Matthieu Julian
Saint-Germain-en-Laye, le 27 Juillet 2015
« (…) Les médecins viennent de m’annoncer que j’ai un cancer du rein. C’est la suite logique de ces dernières années pendant lesquelles j’ai arrêté de vivre progressivement. Je ne pleure pas parce que j’ai un cancer, mais parce que je me suis rendu compte hier, que depuis mon divorce, je me suis enfermé dans ma solitude, avec mes enfants que je n’arrive pas à contrôler. Je les dispute, je me mets même parfois dans des colères problématiques et injustifiées, je casse tout à l’appartement pour me faire entendre, mais ils restent incontrôlables et me trahissent (…). Je n’ai pas refait ma vie et j’ai passé les 10 dernières années fixé sur mes deux enfants à leur hurler dessus, alors je sais au fond de moi que c’est toutes ces années de colères invivables qui expliquent mon cancer… ».
Un cas clinique n’est pas forcément partageable sous la forme d’une vignette, surtout si réduite, mais ces paroles d’un patient que je reçois actuellement à la CPP, en réponse à la question « qu’est-ce qui vous fait souffrir ? », sont d’une richesse singulière. En tant que jeune clinicien et à l’écoute des paroles de ce patient, j’apprends depuis quelques temps combien la question du symptôme en psychanalyse est difficile, celui-ci étant parfois traversé par des enjeux multiples et résultat d’une origine tout aussi ramifiée. Il m’apprend aussi qu’il est possible de se perdre rapidement dans la clinique si on n’écoute pas l’être qui voyage avec ses symptômes, à la fois corporels, organiques et psychiques. Qu’indiquent-ils sur la position de ce patient dans les eaux de son existence ?
Les thérapies cognitives et comportementales, tout comme les thérapies brèves par exemple, véhiculent une conception réduite du symptôme, présentant celui-ci comme une défaillance, une anomalie ou encore comme un schéma de fonctionnement à supprimer, à modifier ou à transformer au plus vite. À l’heure des thérapies économiques et du DSM-5, et comme pouvait déjà le spécifier Fernando de Amorim à propos de ce manuel de diagnostics (Pourquoi nous devrions nous méfier du DSM-5 ?, Huffington Post, 2013), l’usage abusif ou inadapté des mots « symptômes » et « maladies » pourrait entrainer une disqualification de la souffrance qui, quant à elle, n’attend pas et doit nous forcer à nous engager avec les malades et les patients dans leur traitement et pour leur guérison.

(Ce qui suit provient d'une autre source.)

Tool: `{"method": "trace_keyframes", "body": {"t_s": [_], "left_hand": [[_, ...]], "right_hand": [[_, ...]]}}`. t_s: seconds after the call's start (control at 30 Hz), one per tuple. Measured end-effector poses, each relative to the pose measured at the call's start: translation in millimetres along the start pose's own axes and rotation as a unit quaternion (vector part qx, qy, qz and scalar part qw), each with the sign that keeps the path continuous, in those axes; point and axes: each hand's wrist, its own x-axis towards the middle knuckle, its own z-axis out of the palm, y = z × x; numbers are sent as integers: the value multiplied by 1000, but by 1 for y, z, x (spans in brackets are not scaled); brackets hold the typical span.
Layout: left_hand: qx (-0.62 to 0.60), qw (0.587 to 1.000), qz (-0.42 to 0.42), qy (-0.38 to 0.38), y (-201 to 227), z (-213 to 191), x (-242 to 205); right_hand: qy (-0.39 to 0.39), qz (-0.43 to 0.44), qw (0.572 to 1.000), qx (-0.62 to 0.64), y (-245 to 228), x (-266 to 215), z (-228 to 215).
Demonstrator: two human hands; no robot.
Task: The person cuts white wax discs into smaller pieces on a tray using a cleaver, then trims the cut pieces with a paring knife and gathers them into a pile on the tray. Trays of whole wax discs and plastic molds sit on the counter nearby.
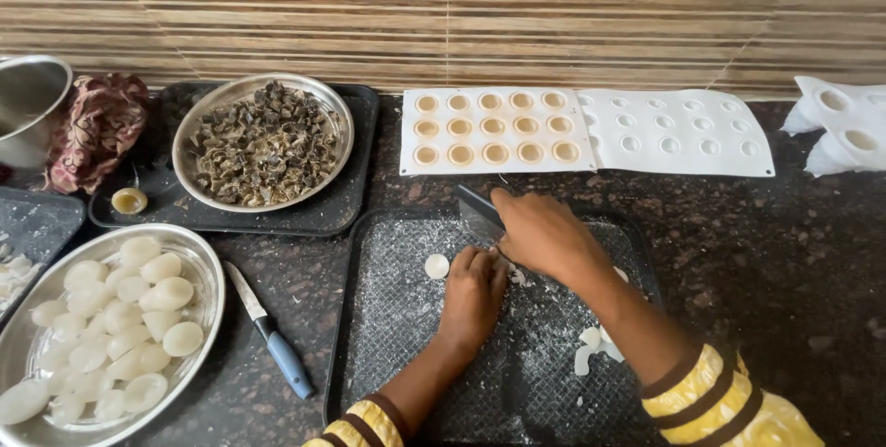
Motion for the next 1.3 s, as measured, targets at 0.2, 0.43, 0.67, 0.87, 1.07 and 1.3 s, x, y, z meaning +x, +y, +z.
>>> {"method": "trace_keyframes", "body": {"t_s": [0.2,0.43,0.67,0.87,1.07,1.3], "left_hand": [[9,995,91,-49,11,12,-26],[-19,997,64,-39,6,-1,-16],[-59,989,-129,-40,13,-18,-10],[-19,999,-42,21,12,-24,-11],[-28,993,-109,-20,17,-24,-12],[-71,994,-77,-34,17,-27,-13]], "right_hand": [[-66,72,995,34,-6,0,27],[-10,26,999,31,4,3,14],[-1,49,998,28,10,-9,18],[41,157,975,148,38,-41,-11],[104,195,956,194,24,-89,-18],[8,204,966,158,-3,-98,-1]]}}
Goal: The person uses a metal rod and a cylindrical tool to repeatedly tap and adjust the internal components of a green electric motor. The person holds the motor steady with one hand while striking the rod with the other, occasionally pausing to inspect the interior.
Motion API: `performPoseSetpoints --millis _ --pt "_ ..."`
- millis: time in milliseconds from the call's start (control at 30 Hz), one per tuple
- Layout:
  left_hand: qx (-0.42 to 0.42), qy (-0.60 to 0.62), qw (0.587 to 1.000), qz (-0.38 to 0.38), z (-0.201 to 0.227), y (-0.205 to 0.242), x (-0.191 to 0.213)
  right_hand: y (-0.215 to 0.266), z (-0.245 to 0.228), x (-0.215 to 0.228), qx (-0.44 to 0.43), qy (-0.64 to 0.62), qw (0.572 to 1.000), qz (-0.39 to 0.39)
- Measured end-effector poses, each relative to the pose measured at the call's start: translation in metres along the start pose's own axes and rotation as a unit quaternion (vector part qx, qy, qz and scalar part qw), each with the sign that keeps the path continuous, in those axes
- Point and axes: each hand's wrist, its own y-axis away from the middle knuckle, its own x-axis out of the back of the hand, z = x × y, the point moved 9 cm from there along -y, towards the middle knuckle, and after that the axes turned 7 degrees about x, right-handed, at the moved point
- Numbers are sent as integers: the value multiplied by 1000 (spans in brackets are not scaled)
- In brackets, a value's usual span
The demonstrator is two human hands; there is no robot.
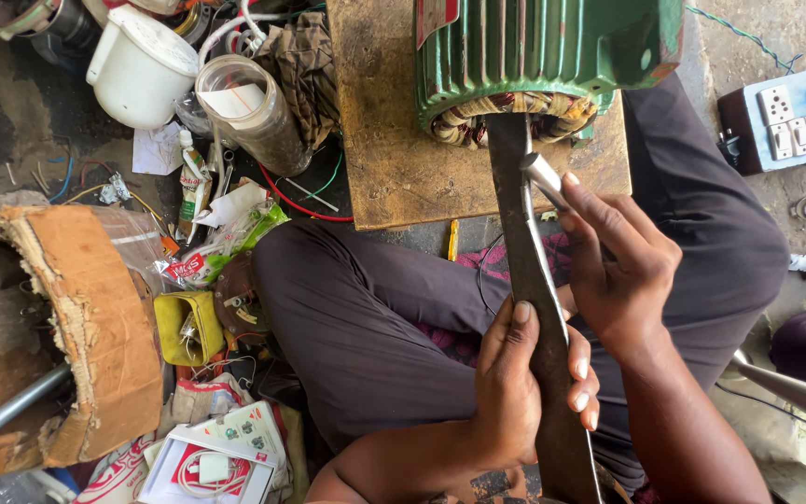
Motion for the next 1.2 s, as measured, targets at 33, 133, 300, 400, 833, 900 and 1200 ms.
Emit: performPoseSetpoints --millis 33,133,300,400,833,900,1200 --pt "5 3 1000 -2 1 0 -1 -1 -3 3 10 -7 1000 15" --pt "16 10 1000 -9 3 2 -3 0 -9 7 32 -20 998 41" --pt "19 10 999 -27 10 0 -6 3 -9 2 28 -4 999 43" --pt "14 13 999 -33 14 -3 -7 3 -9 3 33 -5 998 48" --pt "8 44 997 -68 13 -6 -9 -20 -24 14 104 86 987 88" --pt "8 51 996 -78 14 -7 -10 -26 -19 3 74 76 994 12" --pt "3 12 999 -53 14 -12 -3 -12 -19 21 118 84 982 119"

Cette illustration clinique pourrait en être un exemple, les souffrances de l’être et ses expressions ne sont pas aussi simplistes. Considérant que la priorité en psychothérapie ou en psychanalyse n’est pas de supprimer la symptomatologie, parce qu’elle est là pour répondre à un besoin ou pour apaiser une angoisse par exemple, il me semble essentiel de réfléchir à la fonction de celui-ci et à ses divers destins, formes et genèses. Ces symptomatologies, qui peuvent témoigner des solutions trouvées par l’inconscient pour exprimer une souffrance, un conflit ou encore un compromis, seraient à entendre et à travailler finement en prenant en compte leurs différences et leurs rôles.
C’est d’une interrogation de cet ordre qu’est peut-être née la thématique du prochain colloque du RPH prévu le 21 Novembre 2015 et intitulé : « Symptômes organiques, corporels, psychiques en psychanalyse ». Les cliniciens proposeront des interventions cliniques qui auront pour objectifs, j’en suis certain, d’abord d’y voir plus clair et ensuite d’entretenir nos réflexions à ce propos.